The British people have been let down
That’s why Ukip is making ground
From Crewe to Cleethorpes, Hull to Hendon
They don’t believe Cameron’s referendum

Powell’s 1968 Rivers of Blood speech forged an alliance between the Tory right and the National Front which enabled both to significantly extend their base particularly among poor whites. On the back of this London dock workers and meat packers took to the streets chanting “Back Britain, not Black Britain.” According to Powell, immigration had taken place behind the backs of the British working class ‘[f]or reasons which they could not comprehend and in pursuance of a decision by default, upon which they were never consulted.’ Yes, Powell who, ironically, in a previous incarnation as Minister of Health had been instrumental in encouraging NHS recruitment of Caribbean nurses to Britain at the start of the sixties.

The radical Right does not appear out of thin air. It has to be understood in direction relation to alternative political formations attempting to occupy and command the same space. It is engageed in a struggle for hegemony, within the dominant bloc, against both social democracy and the moderate wing of its own party. Not only is it operating in the same space: it is working directly on the contradictions within these competing positions. The strength of its intervention lies partly in the radicalism of its commitment to break the mould, not simply to rework the elements of the prevailing “philosophies”. In doing so, it nevertheless takes the elements which are already constructed into place, dismantles them, reconstitutes them into a new logic, and articulates the space in a new way, polarizing it to the right.
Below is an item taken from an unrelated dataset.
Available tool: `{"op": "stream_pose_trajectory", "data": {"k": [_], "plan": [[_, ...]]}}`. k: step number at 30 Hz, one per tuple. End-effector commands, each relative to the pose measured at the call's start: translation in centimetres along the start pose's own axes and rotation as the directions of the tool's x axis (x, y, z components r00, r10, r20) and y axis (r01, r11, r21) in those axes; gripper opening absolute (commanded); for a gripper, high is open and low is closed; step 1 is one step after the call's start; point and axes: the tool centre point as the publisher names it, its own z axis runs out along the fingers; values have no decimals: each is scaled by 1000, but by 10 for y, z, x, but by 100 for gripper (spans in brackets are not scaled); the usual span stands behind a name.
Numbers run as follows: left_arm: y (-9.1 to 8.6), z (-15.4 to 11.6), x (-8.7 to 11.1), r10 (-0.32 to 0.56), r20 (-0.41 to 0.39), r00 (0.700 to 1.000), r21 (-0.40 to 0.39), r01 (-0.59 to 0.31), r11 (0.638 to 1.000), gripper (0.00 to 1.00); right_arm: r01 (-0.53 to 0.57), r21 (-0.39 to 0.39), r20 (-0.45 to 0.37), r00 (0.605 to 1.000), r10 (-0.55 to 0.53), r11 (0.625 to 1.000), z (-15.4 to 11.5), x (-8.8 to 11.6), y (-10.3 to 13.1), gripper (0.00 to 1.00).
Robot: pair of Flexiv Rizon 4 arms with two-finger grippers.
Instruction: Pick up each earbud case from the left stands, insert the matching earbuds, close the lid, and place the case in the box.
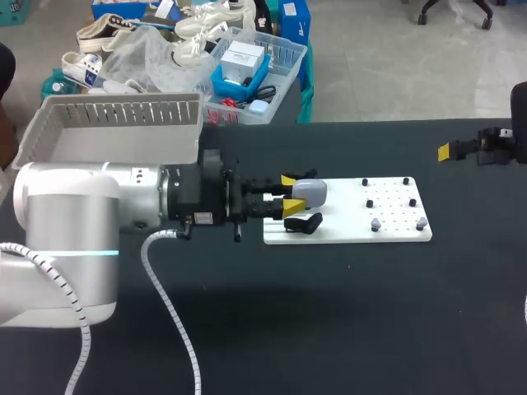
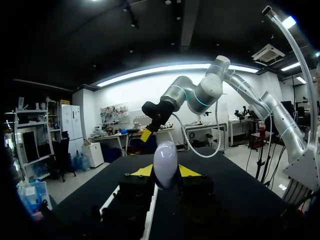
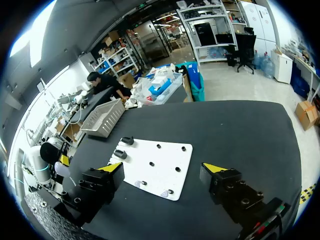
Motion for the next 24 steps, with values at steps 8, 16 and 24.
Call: {"op": "stream_pose_trajectory", "data": {"k": [8, 16, 24], "plan": [[-2, 1, 0, 2, 1, 1000, -10, -2, 1000, 0, 1, -5, 0, 1000, -1, 1000, 0, 0, -1, 100], [-5, 21, 18, -38, 6, 999, 42, 37, 998, 0, 33, 1, -35, 999, -33, 999, -3, 16, 4, 100], [0, 35, 29, -36, 2, 999, 46, 35, 998, 0, 92, 36, -56, 994, -90, 995, -13, 45, 23, 100]]}}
Here Stuart Hall dismantles the mechanics of Farage and the far right of the Conservative party. Taking hold of Powellite-Thatcherite elements Farage is reworking them into a new narrative in which responsibility for the destruction of British identity by menacing alien invaders is placed at the feet of a Westminster elite (the Tory liberal centrist wing) kowtowing to the EU on immigration without the consent of the British people. However, polarized by this maneouvre, Cameron is forced to distance himself from Farage’s “grand conspiracy” leaving him with few options. He can do little more than promise a referendum on a British exit (Brexit) in 2017.  He can say to Barroso, “I am very clear about who I answer to and it is the British people. They want this issue fixed… and I will fix it.” What Cameron’s means by “British people” is specifically the base of the Conservative party which is crazily splintering under pressure from the Powellite-Thatcherite wing. Because a majority of the British people, seventy percent in fact, are moved by other issues.

In order to win an outright majority in 2015 the Tories will need to appeal beyond their traditional voter base. Cameron knows he can’t swing too far to the right without making the Tories unelectable and so he watches helplessly as the party, as if infected with Ebola, haemmorhages core members and voters to Ukip – left, right and centre. Labour MP Jon Trickett in The Conservative Dilemma, makes clear the extent of the Tory problem. Since 1931 there has been a steep decline in the percentage of the electorate voting Tory. In 1931 their share of the vote was 55 percent. In 2010 this figure had fallen to 35 percent. Citing Trickett, Maunders writes, “the Tories have not won a majority at a general election for over two decades now. In 1992, the last time the Conservatives managed a majority at a general election, John Major received 14.1 million votes (41.9 percent) – since then the Conservatives have never won more than 10.7 million.” (Ukip and the crisis of Conservatism, Socialist Review No. 376).

According to Lord Ashcroft, the tory core vote would not be sufficient to form a majority at the next election. 2010 was the year that Cameron was supposed to deliver a Tory majority. Even though he drew in about 2 million new voters they have more or less deserted the Tories over issues like the NHS and the impact of deeply unfair Budgets.

So when hearing the thunder emitting from various media organs and the Tories about Ukip, remember, this is a message for their core voters and not about a rightward turn of the nation. The ridiculous thing is that Labour play into it.